§ **GOAL OF THE EXERCISE**
Starting at the line that contains "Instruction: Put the" and stopping after the line that contains "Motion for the", transcribe the listing below exactly; do not include any pictures.

§ **INFORMATION SHOWN**
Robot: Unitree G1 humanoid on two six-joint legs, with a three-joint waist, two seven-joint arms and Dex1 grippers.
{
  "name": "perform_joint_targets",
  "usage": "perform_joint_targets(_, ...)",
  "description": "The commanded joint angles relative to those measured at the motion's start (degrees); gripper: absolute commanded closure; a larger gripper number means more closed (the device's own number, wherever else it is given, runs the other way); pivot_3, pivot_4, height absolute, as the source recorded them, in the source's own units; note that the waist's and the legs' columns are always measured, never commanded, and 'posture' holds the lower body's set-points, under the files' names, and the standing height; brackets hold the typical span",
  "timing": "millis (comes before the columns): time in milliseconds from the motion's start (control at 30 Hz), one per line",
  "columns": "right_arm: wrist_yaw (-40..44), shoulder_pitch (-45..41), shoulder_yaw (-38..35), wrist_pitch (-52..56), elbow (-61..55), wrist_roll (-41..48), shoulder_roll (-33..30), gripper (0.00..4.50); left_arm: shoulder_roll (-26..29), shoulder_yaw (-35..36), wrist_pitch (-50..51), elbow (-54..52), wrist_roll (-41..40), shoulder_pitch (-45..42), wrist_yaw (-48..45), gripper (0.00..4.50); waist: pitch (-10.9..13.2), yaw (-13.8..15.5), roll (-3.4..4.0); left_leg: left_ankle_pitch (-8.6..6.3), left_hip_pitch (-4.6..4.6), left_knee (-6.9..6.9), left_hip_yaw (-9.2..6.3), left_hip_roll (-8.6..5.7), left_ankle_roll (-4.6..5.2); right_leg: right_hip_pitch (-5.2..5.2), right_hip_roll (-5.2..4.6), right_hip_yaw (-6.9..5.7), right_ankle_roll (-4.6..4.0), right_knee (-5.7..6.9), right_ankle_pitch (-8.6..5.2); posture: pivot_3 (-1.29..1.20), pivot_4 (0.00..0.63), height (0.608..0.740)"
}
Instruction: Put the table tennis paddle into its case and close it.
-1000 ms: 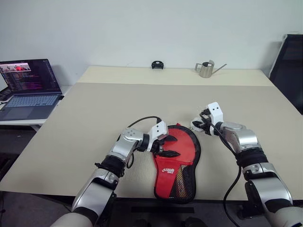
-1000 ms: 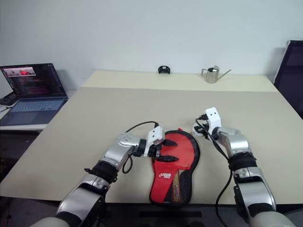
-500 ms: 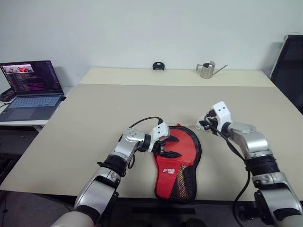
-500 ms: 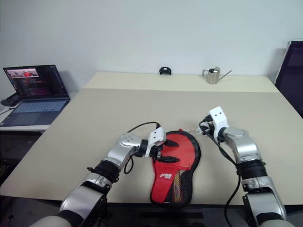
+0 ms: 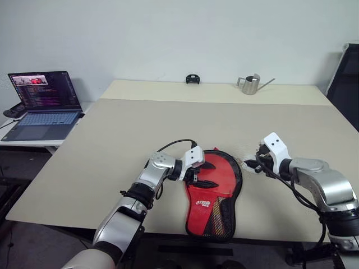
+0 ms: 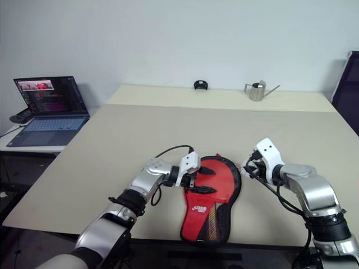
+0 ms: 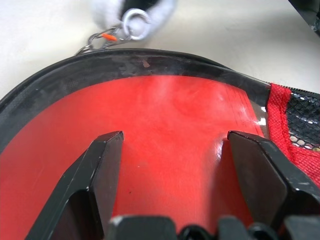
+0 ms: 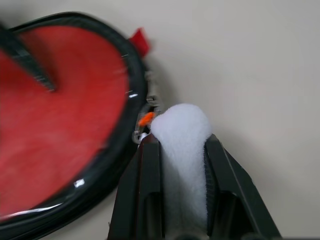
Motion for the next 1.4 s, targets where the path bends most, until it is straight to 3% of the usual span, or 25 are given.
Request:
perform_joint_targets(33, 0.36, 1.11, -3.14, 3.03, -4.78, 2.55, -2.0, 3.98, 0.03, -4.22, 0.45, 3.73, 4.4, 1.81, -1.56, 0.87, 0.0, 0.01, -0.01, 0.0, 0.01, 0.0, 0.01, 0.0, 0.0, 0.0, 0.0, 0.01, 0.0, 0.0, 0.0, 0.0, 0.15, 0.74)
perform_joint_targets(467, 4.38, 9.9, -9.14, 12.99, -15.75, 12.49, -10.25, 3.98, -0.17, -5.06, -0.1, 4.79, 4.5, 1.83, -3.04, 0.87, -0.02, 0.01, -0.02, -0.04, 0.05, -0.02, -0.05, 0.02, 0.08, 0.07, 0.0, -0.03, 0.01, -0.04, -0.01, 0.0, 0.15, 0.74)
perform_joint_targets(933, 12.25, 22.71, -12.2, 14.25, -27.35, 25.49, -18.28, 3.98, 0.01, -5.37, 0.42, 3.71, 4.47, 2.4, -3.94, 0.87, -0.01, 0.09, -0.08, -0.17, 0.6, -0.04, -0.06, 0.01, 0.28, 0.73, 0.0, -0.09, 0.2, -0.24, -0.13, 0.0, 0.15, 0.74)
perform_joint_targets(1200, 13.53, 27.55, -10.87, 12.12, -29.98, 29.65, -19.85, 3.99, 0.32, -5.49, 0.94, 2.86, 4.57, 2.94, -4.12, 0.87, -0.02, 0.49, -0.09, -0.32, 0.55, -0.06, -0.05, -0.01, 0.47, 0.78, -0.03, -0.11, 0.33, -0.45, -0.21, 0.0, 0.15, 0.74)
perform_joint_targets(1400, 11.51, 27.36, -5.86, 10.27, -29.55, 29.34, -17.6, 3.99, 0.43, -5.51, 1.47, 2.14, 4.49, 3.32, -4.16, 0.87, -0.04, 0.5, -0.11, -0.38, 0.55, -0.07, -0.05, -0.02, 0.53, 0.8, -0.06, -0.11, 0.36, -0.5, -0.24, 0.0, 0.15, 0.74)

§ **ANSWER SECTION**
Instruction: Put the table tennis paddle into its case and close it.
-1000 ms: 
-1000 ms: 
-500 ms: 
-500 ms: 
+0 ms: 
+0 ms: 
+0 ms: 
+0 ms: 
Motion for the next 1.4 s, targets where the path bends most, until it is straight to 3% of the usual span, or 25 are given.

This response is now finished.